China has further liberalised its interbank bond (IBB) market to meet rising investment demand from foreign investors, despite substantial outflows from mainland stocks and a slowing domestic economy putting pressure on the renminbi.

The People’s Bank of China (PBoC) said yesterday (February 24) it would remove the investment quota system for commercial banks, insurance companies, securities firms and asset managers. This means eligible investors will not need to apply for a quota or licence. 

All institutions based in Hong Kong, Macau and Taiwan, and all members of the qualified foreign institutional investor (QFII) and renminbi-QFII schemes, will be eligible. 

The central bank had already removed the restriction in July for central banks, sovereign wealth fund and supranational/quasi-government institutions.

Yesterday’s move came two days' ahead of the G20 ministers’ meeting, which will take place in Shanghai tomorrow (February 26).

“This could benefit any manager that already has experience of trading Chinese fixed income, as they will not need to apply for the licence or quota,” noted Stephen Baron, deputy director of strategic solutions at Shanghai-based Z-Ben Advisors. Chinese fixed income is an asset class that is under-serviced by fund managers globally, he added. 

The PBoC said it encouraged participation by medium- and long-term overseas investors, including eligible institutions’ investment products, pensions, charities and endowments.

Global demand for renminbi assets rose after the currency secured reserve-currency status as part of the International Monetary Fund’s special drawing rights (SDR) basket, said the central bank. 

China’s onshore bond market stood at Rmb46.8 trillion ($7.16 trillion) as of November last year, having grown 30% from Rmb36 trillion at end-2014, according to data provider Wind.

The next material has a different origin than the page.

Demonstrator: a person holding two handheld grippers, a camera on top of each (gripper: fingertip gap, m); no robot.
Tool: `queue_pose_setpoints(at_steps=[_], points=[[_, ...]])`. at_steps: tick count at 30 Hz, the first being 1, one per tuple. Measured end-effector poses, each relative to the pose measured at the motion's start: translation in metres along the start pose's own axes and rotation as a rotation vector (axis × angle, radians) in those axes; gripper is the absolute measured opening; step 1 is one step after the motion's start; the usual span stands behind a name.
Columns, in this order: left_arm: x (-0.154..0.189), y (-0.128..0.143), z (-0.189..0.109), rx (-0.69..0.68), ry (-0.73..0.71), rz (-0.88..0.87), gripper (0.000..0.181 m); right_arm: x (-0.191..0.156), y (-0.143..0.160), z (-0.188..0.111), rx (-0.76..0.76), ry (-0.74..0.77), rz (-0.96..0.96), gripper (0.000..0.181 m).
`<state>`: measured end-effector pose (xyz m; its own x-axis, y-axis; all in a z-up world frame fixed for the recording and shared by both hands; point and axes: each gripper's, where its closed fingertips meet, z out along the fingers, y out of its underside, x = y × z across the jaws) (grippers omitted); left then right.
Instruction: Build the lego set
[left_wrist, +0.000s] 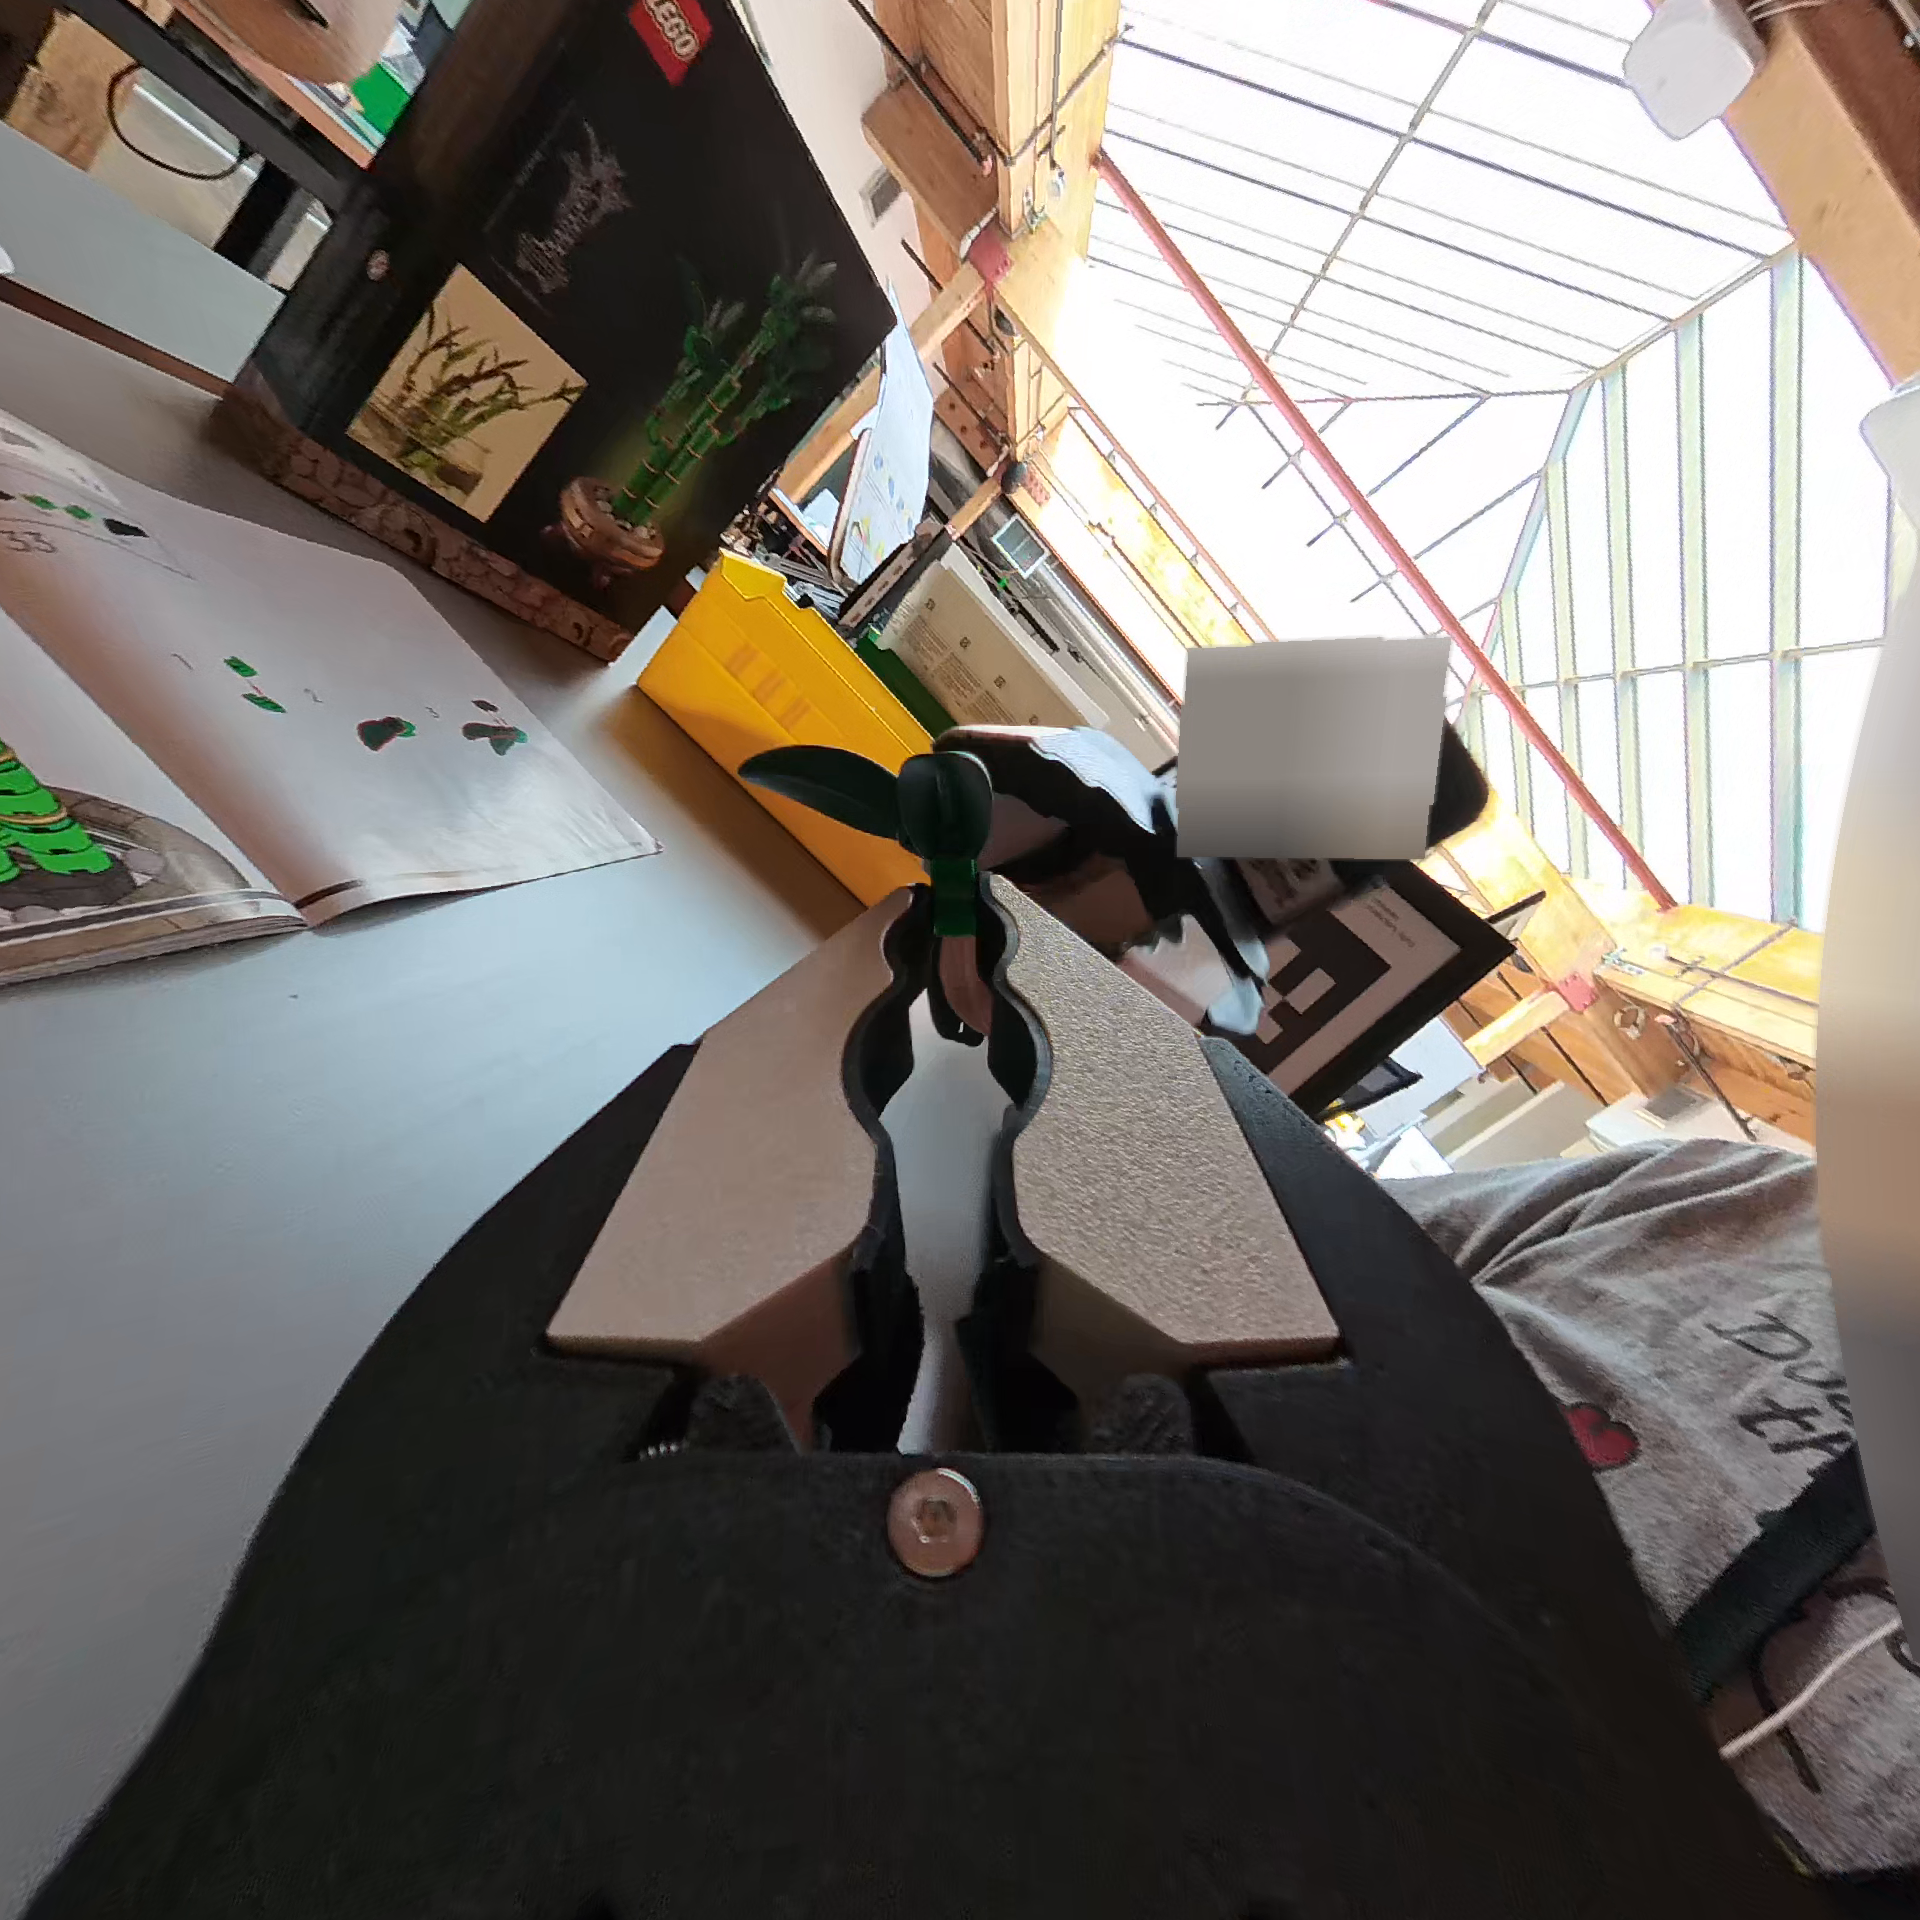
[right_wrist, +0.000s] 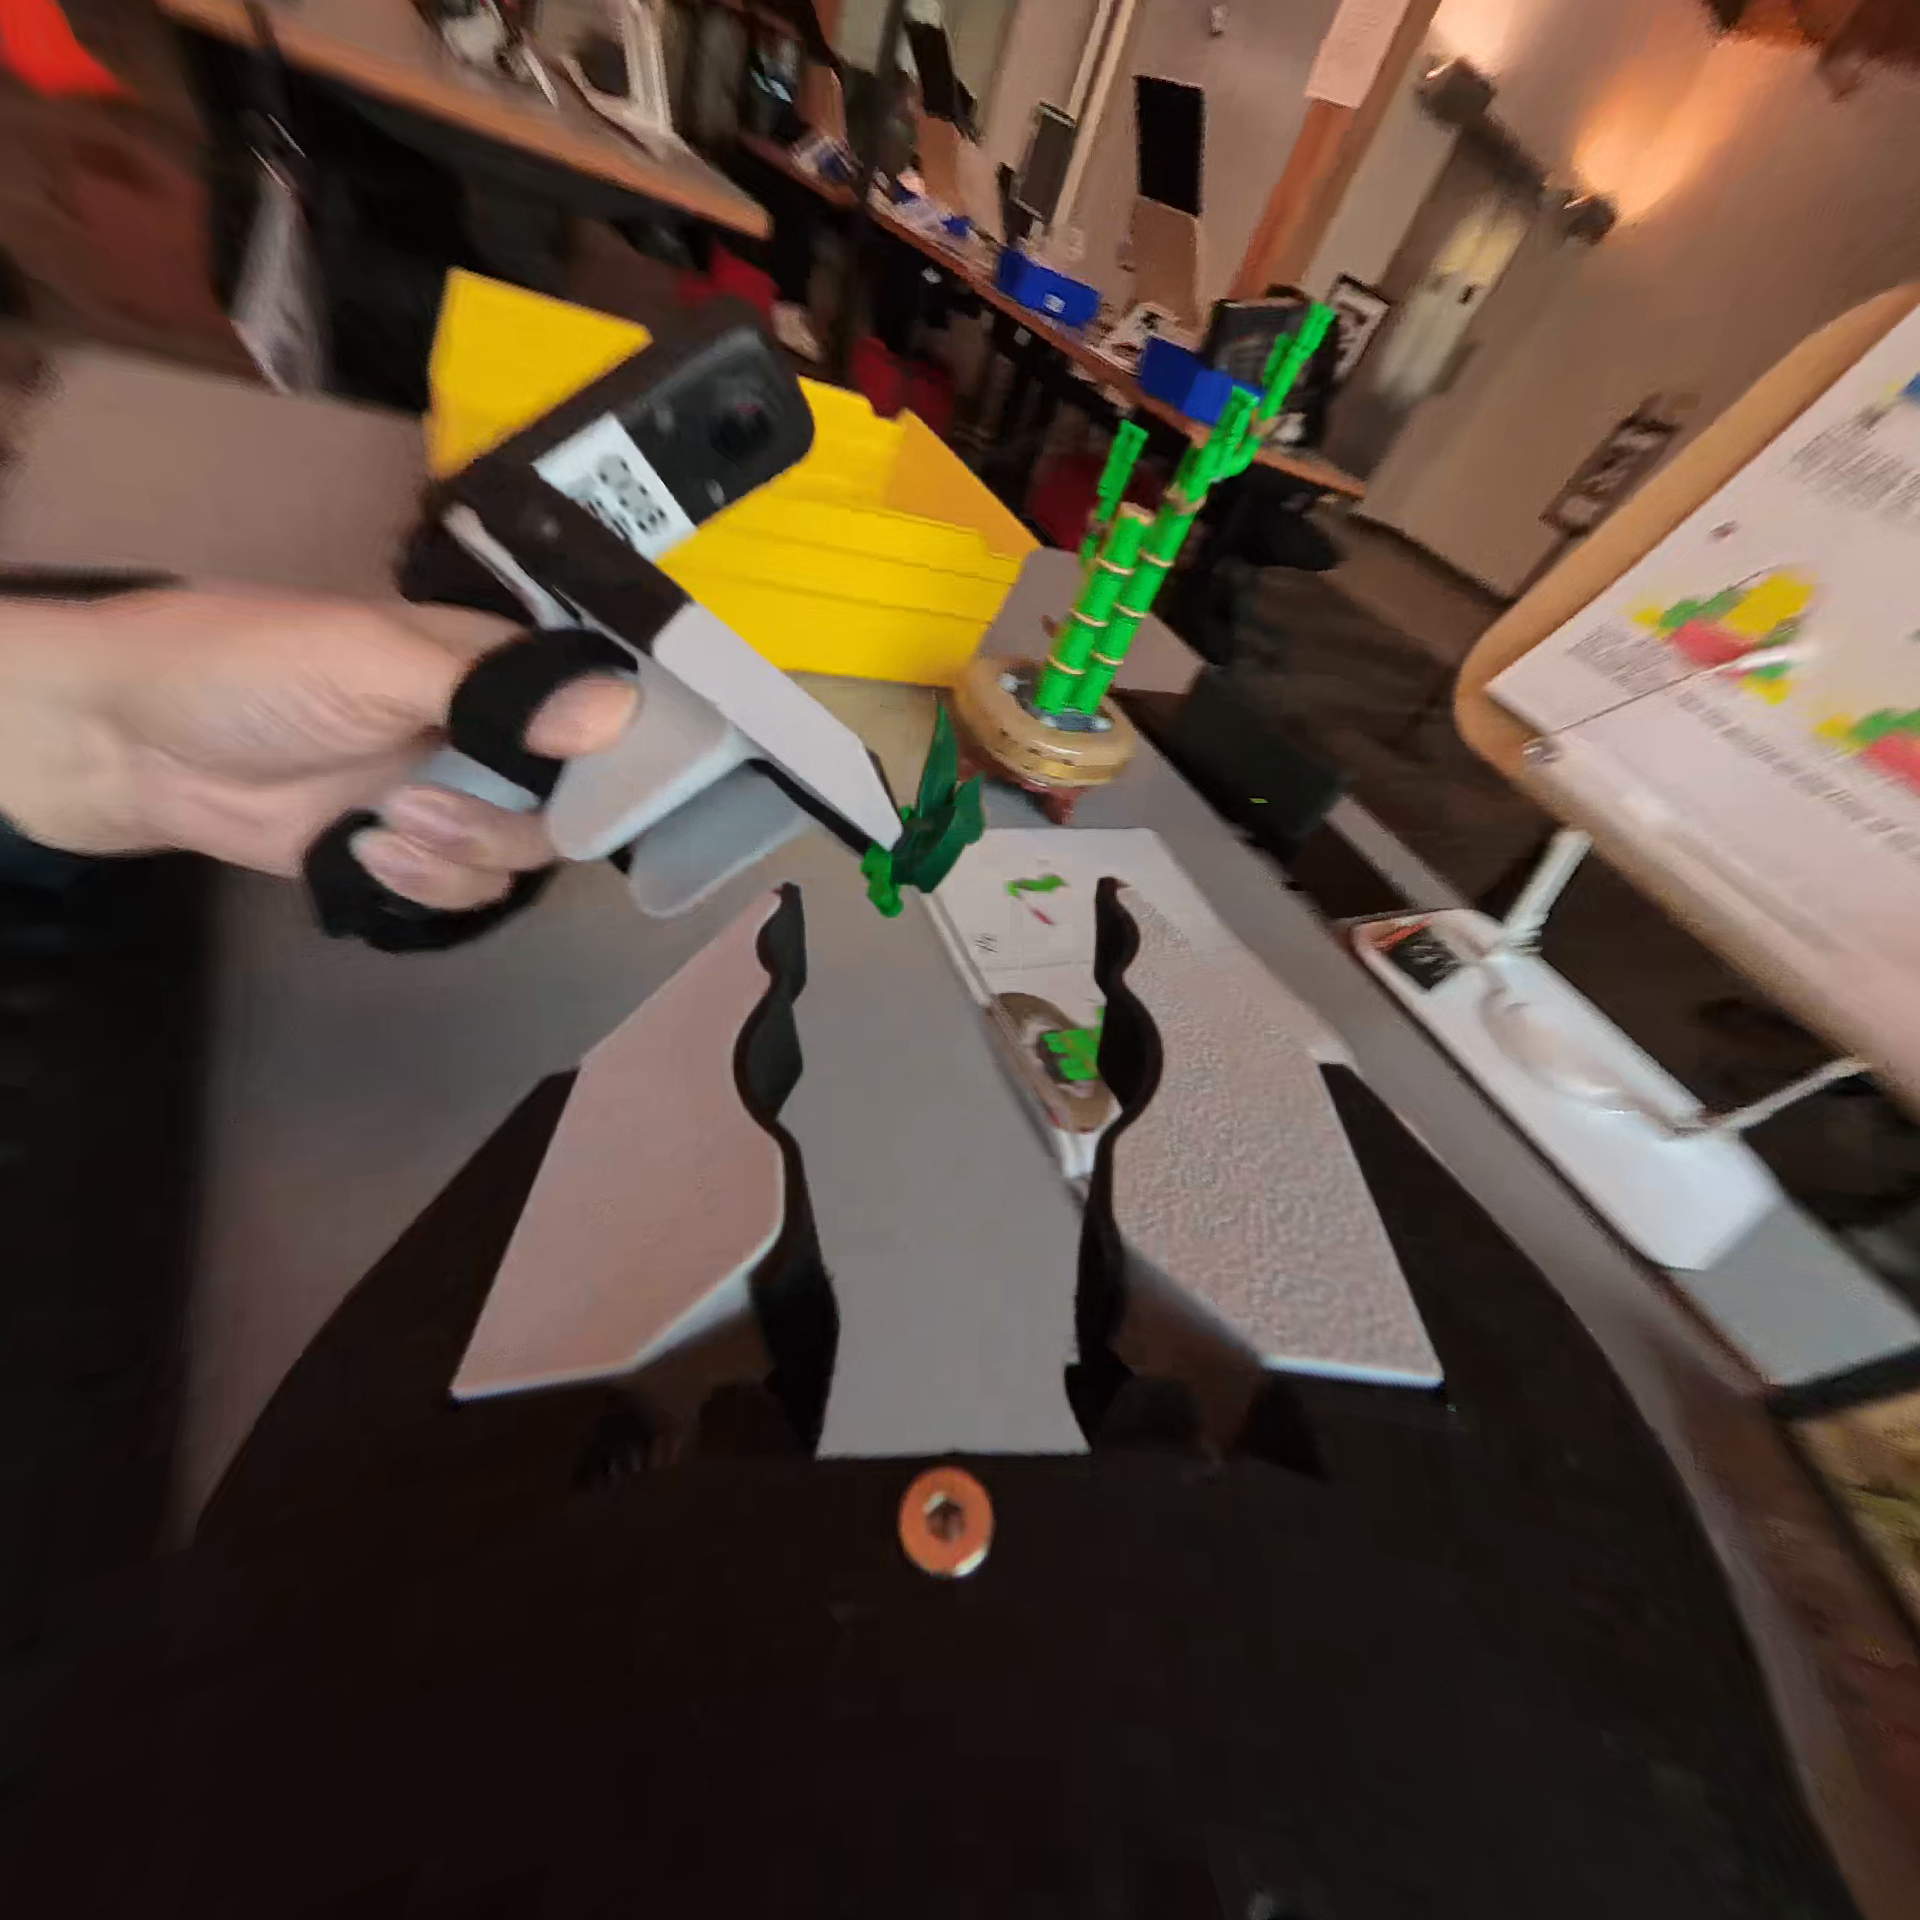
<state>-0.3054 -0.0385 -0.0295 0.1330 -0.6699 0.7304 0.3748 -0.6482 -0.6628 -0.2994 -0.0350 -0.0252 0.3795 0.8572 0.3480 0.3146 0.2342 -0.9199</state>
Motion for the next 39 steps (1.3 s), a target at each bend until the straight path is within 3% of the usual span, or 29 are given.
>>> queue_pose_setpoints(at_steps=[3,10,26,32,39], points=[[-0.002,0.002,0.003,-0.006,-0.039,0.043,0.006,0.006,0.006,0.008,-0.089,0.166,-0.225,0.052],[-0.002,0.008,0.009,-0.020,-0.070,0.075,0.006,-0.004,0.010,0.017,-0.143,0.206,-0.357,0.025],[0.000,0.010,0.009,-0.006,-0.061,0.068,0.006,-0.008,0.011,0.016,-0.078,0.120,-0.177,0.023],[0.000,0.005,0.007,0.023,-0.059,0.057,0.006,-0.005,0.008,0.019,-0.073,0.222,-0.212,0.024],[0.001,-0.001,0.002,0.094,0.031,-0.098,0.006,-0.007,0.006,0.028,-0.046,0.299,-0.200,0.034]])
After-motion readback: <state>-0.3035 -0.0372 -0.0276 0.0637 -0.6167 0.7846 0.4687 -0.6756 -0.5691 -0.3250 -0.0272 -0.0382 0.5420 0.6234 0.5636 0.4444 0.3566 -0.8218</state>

Around 93% of mainland bonds are registered and traded in the IBB market, and 252 foreign institutional investors were allowed to participate as of August.

Chinese government bond prices were tipped to rally substantially this year due to the PBoC's easing polices and their relatively high yields. The 10-year mainland government bond yield was 2.867% as of yesterday's close, as against equivalent yields in Japan of -0.036% and Germany of (0.171%).